Last Updated: 30 November 2022
At the start of 2013 questions of tax are preoccupying Europe’s financial market participants, and for good reason.
Just as one area of previous tax disharmony—withholding taxes on share dividends—promises to be ironed out, proposals for levies on Europe’s financial transactions are creating new uncertainty.
A Chaotic Start For FTT
Ballooning fiscal deficits and a desire to claw back the costs of previous bailouts mean that the region’s governments are targeting the financial sector for extra revenue.
“There’s a desire at the European country level to raise taxes, and also a sense that there’s unfinished business when taxing the [financial] sector,” says Rod Roman, tax partner at professional services firm Ernst &Young.
The European Commission, the European Union’s executive arm, first put forward a proposal for a region-wide financial transaction tax (FTT) in September 2011.
Since then, the introduction of FTT has proceeded chaotically.

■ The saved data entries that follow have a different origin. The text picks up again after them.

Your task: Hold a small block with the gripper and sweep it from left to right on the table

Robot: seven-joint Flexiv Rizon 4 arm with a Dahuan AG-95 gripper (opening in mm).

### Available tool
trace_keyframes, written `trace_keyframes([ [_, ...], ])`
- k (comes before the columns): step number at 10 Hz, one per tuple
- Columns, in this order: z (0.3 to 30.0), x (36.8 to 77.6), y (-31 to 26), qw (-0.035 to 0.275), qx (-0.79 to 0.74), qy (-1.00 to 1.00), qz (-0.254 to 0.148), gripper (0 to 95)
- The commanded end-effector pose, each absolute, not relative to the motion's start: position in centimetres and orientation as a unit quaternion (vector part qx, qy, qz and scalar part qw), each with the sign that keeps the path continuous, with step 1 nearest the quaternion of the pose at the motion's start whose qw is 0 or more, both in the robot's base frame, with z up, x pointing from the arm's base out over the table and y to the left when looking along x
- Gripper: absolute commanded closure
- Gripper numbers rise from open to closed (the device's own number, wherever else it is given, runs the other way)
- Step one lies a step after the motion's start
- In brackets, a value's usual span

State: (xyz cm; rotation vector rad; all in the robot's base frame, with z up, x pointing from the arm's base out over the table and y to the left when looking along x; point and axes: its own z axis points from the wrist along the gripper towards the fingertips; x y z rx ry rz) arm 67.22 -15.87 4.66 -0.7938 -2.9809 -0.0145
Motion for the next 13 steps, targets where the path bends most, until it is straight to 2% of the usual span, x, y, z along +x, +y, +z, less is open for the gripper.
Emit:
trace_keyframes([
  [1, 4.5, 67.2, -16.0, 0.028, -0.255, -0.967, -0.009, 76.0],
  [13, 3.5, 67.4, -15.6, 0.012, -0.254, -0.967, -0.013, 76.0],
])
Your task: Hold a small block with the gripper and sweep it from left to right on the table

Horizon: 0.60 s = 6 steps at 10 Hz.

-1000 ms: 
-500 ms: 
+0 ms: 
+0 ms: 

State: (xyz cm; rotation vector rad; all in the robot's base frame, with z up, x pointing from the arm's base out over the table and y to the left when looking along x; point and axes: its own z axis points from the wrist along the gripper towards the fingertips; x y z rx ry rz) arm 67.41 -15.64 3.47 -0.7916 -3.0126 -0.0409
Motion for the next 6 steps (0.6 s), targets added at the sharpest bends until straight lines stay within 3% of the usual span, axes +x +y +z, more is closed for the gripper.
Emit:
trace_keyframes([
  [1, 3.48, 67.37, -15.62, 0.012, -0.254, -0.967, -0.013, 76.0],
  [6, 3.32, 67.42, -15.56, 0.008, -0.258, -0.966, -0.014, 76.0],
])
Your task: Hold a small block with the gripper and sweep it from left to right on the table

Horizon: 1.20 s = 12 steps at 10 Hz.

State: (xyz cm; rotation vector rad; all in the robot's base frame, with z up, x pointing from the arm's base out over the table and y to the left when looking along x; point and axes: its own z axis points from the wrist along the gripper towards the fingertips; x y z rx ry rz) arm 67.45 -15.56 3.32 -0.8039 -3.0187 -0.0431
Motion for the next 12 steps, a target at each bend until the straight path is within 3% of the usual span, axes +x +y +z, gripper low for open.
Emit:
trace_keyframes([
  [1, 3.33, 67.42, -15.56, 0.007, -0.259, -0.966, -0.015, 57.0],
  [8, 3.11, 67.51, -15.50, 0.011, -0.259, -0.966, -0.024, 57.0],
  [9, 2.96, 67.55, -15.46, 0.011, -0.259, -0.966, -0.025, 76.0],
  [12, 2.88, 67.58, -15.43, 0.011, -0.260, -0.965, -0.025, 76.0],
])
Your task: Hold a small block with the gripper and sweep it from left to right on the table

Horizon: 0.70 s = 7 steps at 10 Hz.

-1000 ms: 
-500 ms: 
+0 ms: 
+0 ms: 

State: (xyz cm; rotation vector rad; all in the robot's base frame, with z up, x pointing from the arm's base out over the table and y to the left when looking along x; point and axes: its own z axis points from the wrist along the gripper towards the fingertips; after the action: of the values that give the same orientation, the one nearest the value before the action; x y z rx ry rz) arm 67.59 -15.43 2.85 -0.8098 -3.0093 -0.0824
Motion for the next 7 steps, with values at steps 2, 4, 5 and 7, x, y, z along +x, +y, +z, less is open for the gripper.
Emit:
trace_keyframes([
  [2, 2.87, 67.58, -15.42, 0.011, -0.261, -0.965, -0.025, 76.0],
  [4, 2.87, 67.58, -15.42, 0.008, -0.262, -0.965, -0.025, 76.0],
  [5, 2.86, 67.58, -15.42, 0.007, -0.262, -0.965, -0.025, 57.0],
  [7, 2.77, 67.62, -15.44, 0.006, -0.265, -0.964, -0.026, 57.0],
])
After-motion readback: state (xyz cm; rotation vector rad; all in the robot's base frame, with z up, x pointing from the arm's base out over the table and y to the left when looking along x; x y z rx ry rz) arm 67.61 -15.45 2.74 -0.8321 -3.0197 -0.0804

Last spring, France’s then-President Sarkozy decided to go it alone in a move widely seen as a pre-election ploy. Sarkozy’s government introduced a “skinny” version of the FTT, applicable to trades in French shares and credit default swaps on European sovereign debt. The tax—0.2 percent of the transaction amount—took effect in August.
Other countries are now following suit, though at different speeds and in different ways. Italy is now on course to tax all trades in equities and equity derivatives from 1 March and 1 July 2013, respectively. The Portuguese plan a tax that’s broader in scope, applying to trades in fixed income securities, equities and derivatives. Spain has also mooted plans for an FTT.
The principles behind Europe’s proposals for an FTT are not uniform, according to one expert.
In effect, there are now two distinct types of FTT, either active or under consideration, says Roger Exwood, head of tax at fund manager BlackRock: one issuance-based and one residence-based.
Tax By Type Of Trade
“The first version of FTT is already live in France,” says Exwood, “and looks like the UK’s stamp duty—you pay the FTT not because you’re doing the trade in France, but because you’re trading French stocks.”
There are operational differences between the French FTT and the UK’s stamp duty, however.
While stamp duty is collected automatically through the UK’s Crest share settlement system, French FTT is collected via self-assessment. Any institution, anywhere in the world, that trades in French stocks is now supposed to report its activities to Euroclear, the collection agent for the French authorities.
And in France the details of tax exemptions, commonly granted to market makers and intermediaries involved in other financial transactions, such as securities lending, are still being worked out. In the UK, for example, market makers are exempt from stamp duty on their own share transactions.
For ETFs investing in large-capitalisation French stocks, the existence of the new tax is likely to lead to more frequent premiums to net asset value (NAV) in the funds concerned.
In a similar way, ETFs investing in UK equities have long been subject to regular premiums of up to 0.5 percent of NAV as a result of the stamp duty payable when shares are transferred into the fund to create new units.